▶ [ABOUT THIS TASK]: In the material below, the lines to repeat exactly run from the one containing "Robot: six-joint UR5" to the very last line, both included.

▶ [COLLECTED DATA]:
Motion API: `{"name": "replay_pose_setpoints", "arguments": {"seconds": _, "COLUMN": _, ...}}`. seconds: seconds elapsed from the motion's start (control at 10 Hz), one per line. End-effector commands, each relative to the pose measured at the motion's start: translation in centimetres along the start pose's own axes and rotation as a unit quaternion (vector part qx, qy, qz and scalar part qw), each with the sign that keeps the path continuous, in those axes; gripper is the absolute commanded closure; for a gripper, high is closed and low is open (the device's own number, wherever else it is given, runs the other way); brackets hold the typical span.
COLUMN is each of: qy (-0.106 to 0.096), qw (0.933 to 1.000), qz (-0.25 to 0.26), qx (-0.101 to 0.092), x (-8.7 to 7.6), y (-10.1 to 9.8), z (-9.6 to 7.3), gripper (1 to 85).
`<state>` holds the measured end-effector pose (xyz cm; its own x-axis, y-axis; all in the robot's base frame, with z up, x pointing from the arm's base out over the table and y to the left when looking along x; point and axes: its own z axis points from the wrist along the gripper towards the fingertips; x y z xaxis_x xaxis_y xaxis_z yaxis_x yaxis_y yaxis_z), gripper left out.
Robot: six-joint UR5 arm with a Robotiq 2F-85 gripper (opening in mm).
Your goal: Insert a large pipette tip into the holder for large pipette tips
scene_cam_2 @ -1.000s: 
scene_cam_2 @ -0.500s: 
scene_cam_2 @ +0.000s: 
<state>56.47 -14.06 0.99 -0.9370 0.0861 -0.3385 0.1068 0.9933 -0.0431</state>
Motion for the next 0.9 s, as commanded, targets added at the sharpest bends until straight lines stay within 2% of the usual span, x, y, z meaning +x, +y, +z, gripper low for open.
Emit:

▶ [COMPLETED EXERCISE]:
Robot: six-joint UR5 arm with a Robotiq 2F-85 gripper (opening in mm).
Your goal: Insert a large pipette tip into the holder for large pipette tips
scene_cam_2 @ -1.000s: 
scene_cam_2 @ -0.500s: 
scene_cam_2 @ +0.000s: 
<state>56.47 -14.06 0.99 -0.9370 0.0861 -0.3385 0.1068 0.9933 -0.0431</state>
Motion for the next 0.9 s, as commanded, targets added at the sharpest bends until straight lines stay within 2% of the usual span, x, y, z meaning +x, +y, +z, gripper low for open.
Emit:

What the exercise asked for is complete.